Sólo con gratitud y desde la gratitud seremos, y viviremos, como miembros vivos del Cuerpo de Cristo, para poder comprometernos con la iglesia para colaborar en la extensión del reino de Dios. Ya que, de hecho, el Reino de Dios, desde la perspectiva humana, se basa en la respuesta de la persona redimida ante el amor tangible de Dios expresado en la muerte del Señor. La respuesta correcta sólo puede ser una: gratitud. Por ello tenemos que aprender a ser agradecidos a Dios en todo y por todo.

Compartir lo que tenemos
El Señor Jesús, en el texto evangélico de hoy, nos pone en guardia sobre el dinero y los bienes de esta tierra. Son pequeñas frases que invitan a tomar la opción que supone una decisión radical, una tensión interior constante.

Porque la vida es siempre una constante opción entre fidelidad e infidelidad, entre egoísmo y solidaridad, entre bien y mal, es necesario que tomemos una decisión fundamental, para elegir entre Dios y el dinero.

Es decir nos vemos obligados elegir entre la lógica del lucro, como criterio último de nuestro quehacer, y la lógica del compartir, viviendo solidariamente. Si optamos por esta última lógica orientaremos nuestra vida hacia la fraternidad, estableciendo con ello en nuestra sociedad la lógica de la caridad, del compartir el desarrollo equitativo de todos los bienes entre todos los hombres.

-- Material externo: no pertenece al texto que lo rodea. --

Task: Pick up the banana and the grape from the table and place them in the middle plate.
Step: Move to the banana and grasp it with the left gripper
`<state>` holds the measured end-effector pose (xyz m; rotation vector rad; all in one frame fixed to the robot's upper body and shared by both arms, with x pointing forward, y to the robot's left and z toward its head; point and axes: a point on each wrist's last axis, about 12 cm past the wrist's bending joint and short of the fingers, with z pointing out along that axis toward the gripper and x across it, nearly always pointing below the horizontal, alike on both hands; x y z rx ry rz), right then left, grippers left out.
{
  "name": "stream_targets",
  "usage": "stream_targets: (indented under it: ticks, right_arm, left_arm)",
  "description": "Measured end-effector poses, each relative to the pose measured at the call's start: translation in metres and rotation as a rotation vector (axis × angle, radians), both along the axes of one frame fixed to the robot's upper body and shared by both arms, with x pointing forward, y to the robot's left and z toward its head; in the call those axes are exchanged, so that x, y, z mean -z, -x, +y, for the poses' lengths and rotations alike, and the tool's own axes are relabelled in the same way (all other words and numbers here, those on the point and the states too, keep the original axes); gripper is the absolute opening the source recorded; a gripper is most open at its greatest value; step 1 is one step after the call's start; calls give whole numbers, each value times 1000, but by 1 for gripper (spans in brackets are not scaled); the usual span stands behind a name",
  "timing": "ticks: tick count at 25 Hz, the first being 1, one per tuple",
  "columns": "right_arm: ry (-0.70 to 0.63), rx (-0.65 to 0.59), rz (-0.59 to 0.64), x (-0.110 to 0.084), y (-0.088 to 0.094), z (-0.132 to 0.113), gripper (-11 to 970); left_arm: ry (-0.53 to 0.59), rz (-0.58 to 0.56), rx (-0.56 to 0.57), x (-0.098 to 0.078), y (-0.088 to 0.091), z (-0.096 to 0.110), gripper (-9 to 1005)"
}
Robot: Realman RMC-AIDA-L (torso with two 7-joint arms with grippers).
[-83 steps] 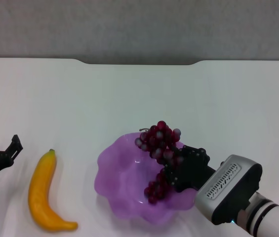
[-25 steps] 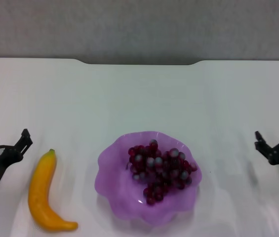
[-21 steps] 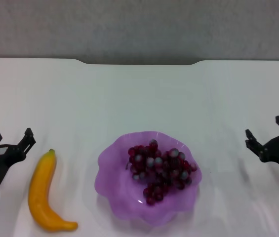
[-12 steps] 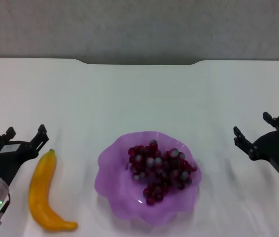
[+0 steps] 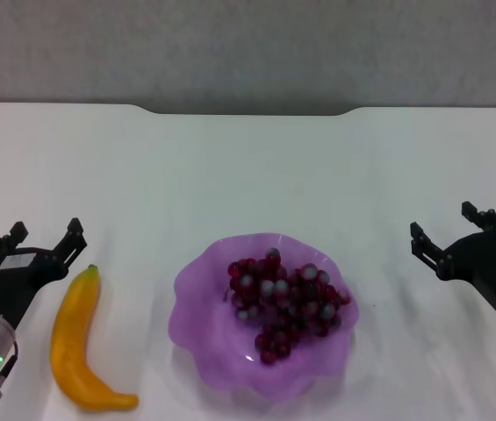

En el fondo, se trata de optar por el egoísmo, o por el amor, por la justicia o por la injusticia. Para nosotros, seguidores de Cristo, se trata de amarle a Él y a los hermanos haciendo de ello la finalidad verdadera y última de toda nuestra vida.

Para hacerlo realidad es necesario hacer opciones fundamentales, estando dispuestos a renuncias radicales. Porque hoy, como ayer, nuestra vida de cristianos nos exige valentía para ir contra corriente, para amar como Jesús, que llegó al sacrificio de sí mismo en la cruz, dándonos con su vida, muerte y resurrección la vida eterna.

Sabemos que la única manera de hacer que fructifiquen, para la eternidad, nuestras cualidades y capacidades personales, así como las riquezas que poseemos, es compartirlas con nuestros hermanos, siendo de este modo buenos administradores de lo que Dios nos encomienda.

Recordemos que Santa Teresita decía: «La Fidelidad es la flor del amor y para la cual nada es pequeño.» Porque en el amor no hay mucho ni poco, o se ama o no se ama.

Que Santa María, Madre de Dios y Madre nuestra, nos ayude a usar con sabiduría evangélica, es decir, con generosa solidaridad, los bienes terrenos.